REQUIREMENT |
Among the entries, find the lines with the string "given" and copy them.

DATA EXTRACTS |
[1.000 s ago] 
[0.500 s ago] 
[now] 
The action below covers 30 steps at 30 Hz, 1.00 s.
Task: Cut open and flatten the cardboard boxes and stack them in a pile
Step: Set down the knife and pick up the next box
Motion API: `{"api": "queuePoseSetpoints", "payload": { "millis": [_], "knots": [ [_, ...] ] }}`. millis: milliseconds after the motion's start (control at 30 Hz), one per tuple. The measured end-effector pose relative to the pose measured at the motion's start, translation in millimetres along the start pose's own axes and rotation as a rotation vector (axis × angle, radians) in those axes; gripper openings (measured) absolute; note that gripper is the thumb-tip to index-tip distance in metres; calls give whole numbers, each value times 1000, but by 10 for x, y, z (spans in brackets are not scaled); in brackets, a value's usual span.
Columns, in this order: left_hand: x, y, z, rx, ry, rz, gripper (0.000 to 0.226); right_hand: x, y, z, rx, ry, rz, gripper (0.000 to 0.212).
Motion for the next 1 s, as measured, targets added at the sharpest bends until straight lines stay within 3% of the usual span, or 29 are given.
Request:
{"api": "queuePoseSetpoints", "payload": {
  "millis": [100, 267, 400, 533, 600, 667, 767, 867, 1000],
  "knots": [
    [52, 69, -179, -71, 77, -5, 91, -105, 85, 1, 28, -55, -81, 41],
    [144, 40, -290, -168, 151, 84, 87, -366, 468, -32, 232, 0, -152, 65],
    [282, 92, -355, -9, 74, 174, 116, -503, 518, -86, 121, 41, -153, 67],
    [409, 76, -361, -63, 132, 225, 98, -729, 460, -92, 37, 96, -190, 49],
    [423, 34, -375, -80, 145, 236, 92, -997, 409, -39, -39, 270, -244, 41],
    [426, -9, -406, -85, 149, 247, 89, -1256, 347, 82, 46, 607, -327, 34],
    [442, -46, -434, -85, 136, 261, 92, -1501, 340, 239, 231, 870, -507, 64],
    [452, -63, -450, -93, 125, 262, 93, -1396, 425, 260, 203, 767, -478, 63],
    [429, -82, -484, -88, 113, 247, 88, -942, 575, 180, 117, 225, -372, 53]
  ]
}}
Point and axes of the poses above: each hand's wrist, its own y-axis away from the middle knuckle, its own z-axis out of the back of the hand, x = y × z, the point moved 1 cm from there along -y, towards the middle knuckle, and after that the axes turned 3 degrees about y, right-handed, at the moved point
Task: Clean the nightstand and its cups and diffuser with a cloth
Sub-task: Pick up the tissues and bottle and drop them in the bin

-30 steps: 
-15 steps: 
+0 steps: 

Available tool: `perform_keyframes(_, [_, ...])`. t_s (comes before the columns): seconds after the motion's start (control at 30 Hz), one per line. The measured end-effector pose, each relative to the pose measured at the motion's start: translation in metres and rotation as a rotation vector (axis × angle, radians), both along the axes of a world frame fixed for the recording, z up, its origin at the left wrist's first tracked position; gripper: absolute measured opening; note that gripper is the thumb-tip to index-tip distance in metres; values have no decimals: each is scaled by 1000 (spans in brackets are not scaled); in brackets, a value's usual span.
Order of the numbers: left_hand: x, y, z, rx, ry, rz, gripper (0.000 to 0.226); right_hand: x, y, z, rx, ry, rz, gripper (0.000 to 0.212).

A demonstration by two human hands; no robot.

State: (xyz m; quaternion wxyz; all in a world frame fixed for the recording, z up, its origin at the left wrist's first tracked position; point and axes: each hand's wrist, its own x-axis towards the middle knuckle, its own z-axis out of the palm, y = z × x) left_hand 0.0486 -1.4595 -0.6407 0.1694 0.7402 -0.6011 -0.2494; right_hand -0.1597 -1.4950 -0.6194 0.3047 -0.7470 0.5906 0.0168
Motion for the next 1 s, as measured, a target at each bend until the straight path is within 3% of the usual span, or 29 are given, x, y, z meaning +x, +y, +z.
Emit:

RESULT |
Motion for the next 1 s, as measured, targets added at the sharpest bends until straight lines stay within 3% of the usual span, or 29 are given.
Motion for the next 1 s, as measured, a target at each bend until the straight path is within 3% of the usual span, or 29 are given, x, y, z meaning +x, +y, +z.

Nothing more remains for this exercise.